In-Situ EV Battery Electrochemical Impedance Spectroscopy with Pack-Level Current Perturbation from a 400V-to-12V Triple-Active-Bridge

Abstract

A GaN-based, 4-kW, 400V-to-12V triple-active-bridge dc-dc converter is proposed to impose a variable-frequency sinusoidal perturbation between two EV battery half-packs for Electrochemical Impedance Spectroscopy (EIS). The proposed architecture performs EIS on the high-voltage battery at arbitrarily low test frequencies, requiring only a few cycles of operation and no additional means of energy-storage. This allows for fast, opportunistic, in-situ EIS measurements during EV operation. In-situ impedance measurements can help maximize the EV battery performance with respect to its local environment. Full integration into the existing high-voltage to low-voltage dc-dc EV converter results in a compact and low-cost system.
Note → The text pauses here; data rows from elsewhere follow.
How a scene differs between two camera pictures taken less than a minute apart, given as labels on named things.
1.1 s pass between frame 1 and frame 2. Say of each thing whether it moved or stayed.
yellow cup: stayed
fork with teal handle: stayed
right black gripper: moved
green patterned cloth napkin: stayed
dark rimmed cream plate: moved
A cell-level voltage-response sensor with automatic dc-offset calibration is implemented with integrated signal processing to measure cell-level voltage responses, thereby accurately capturing cell-to-cell impedance variations in the EV battery. Impedance measurements from a fully custom liquid-cooled 350-V lithium-ion EV battery pack are collected between 0.1 Hz and 200 Hz, from 15° C to 25° C, demonstrating simultaneous in-situ pack-level EIS perturbation and cell-level response measurement.